┌──

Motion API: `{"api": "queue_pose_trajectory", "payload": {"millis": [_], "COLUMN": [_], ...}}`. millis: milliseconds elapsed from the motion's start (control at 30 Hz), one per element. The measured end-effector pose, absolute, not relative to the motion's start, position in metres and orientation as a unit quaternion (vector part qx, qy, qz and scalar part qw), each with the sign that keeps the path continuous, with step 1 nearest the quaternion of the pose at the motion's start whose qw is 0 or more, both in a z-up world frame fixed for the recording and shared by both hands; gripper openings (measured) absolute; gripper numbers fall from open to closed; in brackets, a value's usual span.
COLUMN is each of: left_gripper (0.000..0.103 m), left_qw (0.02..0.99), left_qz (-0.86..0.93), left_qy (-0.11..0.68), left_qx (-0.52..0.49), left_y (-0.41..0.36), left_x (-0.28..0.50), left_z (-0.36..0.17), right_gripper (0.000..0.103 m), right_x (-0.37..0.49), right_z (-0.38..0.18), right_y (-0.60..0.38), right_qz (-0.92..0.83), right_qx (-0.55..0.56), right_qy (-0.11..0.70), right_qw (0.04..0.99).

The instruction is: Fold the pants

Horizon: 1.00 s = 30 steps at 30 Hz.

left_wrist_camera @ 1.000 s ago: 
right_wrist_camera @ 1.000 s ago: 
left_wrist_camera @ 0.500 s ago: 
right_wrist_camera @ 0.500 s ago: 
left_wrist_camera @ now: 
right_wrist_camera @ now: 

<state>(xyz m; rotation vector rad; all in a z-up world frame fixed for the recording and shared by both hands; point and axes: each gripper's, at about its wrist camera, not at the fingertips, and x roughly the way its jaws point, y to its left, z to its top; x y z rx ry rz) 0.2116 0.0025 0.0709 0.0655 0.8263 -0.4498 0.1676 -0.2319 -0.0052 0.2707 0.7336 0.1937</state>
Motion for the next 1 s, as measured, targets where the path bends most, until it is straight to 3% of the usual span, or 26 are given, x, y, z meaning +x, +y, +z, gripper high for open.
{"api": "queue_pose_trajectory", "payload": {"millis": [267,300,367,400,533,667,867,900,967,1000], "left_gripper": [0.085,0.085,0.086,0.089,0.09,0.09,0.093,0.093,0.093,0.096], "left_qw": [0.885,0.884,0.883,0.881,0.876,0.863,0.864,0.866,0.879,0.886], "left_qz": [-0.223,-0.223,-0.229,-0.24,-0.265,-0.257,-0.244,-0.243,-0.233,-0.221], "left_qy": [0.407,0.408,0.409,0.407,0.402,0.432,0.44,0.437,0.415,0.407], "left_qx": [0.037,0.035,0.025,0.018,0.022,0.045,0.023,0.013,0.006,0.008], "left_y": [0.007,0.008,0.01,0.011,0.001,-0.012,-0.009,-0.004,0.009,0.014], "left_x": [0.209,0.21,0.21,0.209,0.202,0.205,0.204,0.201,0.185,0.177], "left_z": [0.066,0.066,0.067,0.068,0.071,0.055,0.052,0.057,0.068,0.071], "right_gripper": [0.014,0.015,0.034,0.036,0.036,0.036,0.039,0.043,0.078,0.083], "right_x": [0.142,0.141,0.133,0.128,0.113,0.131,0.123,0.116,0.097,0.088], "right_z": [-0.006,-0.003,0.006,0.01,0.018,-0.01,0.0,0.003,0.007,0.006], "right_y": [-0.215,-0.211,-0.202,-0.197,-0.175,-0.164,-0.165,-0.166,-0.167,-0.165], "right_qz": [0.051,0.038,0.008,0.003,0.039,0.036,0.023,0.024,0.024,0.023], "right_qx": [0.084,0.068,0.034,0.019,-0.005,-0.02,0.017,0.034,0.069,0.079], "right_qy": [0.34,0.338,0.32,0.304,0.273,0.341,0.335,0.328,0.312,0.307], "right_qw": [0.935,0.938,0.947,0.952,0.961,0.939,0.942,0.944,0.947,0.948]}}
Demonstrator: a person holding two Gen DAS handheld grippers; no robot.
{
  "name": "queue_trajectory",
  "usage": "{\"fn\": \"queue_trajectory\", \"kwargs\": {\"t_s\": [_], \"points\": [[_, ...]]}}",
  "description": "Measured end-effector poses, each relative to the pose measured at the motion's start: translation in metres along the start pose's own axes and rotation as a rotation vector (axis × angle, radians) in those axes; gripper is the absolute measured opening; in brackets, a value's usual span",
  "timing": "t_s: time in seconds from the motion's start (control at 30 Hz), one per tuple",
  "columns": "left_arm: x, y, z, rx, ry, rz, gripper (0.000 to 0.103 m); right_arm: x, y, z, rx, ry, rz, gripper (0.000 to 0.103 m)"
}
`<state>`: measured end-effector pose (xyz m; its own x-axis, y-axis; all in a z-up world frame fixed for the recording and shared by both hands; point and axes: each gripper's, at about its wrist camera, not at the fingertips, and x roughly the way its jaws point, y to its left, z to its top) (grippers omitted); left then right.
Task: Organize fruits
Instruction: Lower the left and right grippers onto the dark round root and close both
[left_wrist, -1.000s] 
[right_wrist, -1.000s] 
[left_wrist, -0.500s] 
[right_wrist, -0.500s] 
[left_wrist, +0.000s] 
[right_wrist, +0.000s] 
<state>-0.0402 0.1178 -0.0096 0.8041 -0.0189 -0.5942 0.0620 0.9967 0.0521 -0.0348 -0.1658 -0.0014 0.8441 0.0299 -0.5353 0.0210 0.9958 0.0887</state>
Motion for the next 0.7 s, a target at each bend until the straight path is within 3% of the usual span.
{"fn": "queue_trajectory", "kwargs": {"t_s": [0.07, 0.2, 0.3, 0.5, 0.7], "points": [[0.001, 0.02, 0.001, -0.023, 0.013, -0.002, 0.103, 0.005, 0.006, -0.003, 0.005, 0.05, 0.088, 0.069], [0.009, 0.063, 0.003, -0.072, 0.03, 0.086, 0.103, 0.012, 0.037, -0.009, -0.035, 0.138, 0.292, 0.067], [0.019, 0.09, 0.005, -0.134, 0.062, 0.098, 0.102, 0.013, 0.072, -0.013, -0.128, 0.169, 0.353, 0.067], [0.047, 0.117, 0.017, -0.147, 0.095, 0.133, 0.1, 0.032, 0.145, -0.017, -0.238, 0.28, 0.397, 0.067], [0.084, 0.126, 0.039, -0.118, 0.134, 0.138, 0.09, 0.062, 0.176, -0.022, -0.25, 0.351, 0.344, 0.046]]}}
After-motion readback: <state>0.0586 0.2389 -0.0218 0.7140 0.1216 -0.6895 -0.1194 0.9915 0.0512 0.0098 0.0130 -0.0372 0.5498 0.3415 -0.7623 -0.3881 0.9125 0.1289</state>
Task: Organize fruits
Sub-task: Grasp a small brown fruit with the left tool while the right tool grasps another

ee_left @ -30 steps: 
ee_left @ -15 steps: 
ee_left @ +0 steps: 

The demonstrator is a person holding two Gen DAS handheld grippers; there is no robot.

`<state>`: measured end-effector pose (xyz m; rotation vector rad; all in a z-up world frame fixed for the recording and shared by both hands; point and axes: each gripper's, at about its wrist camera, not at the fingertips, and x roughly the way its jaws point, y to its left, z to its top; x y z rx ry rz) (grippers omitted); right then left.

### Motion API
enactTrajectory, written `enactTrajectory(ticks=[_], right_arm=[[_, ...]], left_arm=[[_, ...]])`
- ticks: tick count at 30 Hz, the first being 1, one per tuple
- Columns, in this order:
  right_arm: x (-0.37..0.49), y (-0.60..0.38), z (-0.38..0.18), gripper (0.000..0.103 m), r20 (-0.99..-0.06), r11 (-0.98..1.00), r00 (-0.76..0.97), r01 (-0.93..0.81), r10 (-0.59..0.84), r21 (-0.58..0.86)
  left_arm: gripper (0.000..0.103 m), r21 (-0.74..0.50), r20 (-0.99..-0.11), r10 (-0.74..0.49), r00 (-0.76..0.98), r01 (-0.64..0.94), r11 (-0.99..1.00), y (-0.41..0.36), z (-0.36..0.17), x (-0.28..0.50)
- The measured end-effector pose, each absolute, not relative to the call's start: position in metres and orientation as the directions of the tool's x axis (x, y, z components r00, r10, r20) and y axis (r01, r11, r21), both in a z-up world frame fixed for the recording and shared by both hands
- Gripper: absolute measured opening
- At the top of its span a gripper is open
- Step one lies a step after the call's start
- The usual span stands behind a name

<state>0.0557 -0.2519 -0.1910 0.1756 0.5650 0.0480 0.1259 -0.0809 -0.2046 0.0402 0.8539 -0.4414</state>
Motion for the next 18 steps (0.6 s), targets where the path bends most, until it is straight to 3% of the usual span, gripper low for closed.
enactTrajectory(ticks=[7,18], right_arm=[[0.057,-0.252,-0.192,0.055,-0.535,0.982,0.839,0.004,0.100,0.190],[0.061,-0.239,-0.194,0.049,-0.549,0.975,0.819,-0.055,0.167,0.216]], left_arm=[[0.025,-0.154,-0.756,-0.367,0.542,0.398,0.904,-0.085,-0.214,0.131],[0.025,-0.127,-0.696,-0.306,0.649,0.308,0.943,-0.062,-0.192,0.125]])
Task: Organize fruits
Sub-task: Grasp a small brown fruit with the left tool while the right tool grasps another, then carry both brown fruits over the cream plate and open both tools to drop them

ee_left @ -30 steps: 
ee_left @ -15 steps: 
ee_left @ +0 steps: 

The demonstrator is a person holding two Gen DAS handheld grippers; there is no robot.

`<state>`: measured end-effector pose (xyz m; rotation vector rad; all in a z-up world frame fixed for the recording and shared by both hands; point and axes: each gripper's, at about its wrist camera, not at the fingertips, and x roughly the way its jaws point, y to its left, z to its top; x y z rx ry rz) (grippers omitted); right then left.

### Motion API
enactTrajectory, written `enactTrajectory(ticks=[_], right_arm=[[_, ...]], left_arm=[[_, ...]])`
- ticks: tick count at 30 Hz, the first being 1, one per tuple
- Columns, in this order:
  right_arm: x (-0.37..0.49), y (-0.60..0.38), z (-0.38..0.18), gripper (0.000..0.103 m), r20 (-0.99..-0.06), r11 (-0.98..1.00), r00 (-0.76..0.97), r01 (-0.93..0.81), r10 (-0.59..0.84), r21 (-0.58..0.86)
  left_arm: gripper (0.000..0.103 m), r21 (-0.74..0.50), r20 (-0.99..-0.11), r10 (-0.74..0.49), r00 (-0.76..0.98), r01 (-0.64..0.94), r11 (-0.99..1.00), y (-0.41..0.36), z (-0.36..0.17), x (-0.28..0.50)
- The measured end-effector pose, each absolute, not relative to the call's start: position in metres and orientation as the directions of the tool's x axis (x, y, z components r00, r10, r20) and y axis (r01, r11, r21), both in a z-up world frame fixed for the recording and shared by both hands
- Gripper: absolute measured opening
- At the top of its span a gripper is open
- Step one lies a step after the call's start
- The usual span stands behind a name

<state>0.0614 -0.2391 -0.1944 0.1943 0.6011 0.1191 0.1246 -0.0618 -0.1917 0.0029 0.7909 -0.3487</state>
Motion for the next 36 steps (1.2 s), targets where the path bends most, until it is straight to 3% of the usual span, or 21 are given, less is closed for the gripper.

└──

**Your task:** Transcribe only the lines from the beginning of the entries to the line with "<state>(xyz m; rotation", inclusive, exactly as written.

**Solution to the problem:**
Motion API: `{"api": "queue_pose_trajectory", "payload": {"millis": [_], "COLUMN": [_], ...}}`. millis: milliseconds elapsed from the motion's start (control at 30 Hz), one per element. The measured end-effector pose, absolute, not relative to the motion's start, position in metres and orientation as a unit quaternion (vector part qx, qy, qz and scalar part qw), each with the sign that keeps the path continuous, with step 1 nearest the quaternion of the pose at the motion's start whose qw is 0 or more, both in a z-up world frame fixed for the recording and shared by both hands; gripper openings (measured) absolute; gripper numbers fall from open to closed; in brackets, a value's usual span.
COLUMN is each of: left_gripper (0.000..0.103 m), left_qw (0.02..0.99), left_qz (-0.86..0.93), left_qy (-0.11..0.68), left_qx (-0.52..0.49), left_y (-0.41..0.36), left_x (-0.28..0.50), left_z (-0.36..0.17), right_gripper (0.000..0.103 m), right_x (-0.37..0.49), right_z (-0.38..0.18), right_y (-0.60..0.38), right_qz (-0.92..0.83), right_qx (-0.55..0.56), right_qy (-0.11..0.70), right_qw (0.04..0.99).

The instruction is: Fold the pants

Horizon: 1.00 s = 30 steps at 30 Hz.

left_wrist_camera @ 1.000 s ago: 
right_wrist_camera @ 1.000 s ago: 
left_wrist_camera @ 0.500 s ago: 
right_wrist_camera @ 0.500 s ago: 
left_wrist_camera @ now: 
right_wrist_camera @ now: 

<state>(xyz m; rotation vector rad; all in a z-up world frame fixed for the recording and shared by both hands; point and axes: each gripper's, at about its wrist camera, not at the fingertips, and x roughly the way its jaws point, y to its left, z to its top; x y z rx ry rz) 0.2116 0.0025 0.0709 0.0655 0.8263 -0.4498 0.1676 -0.2319 -0.0052 0.2707 0.7336 0.1937</state>

For this exercise, nothing further remains to be done.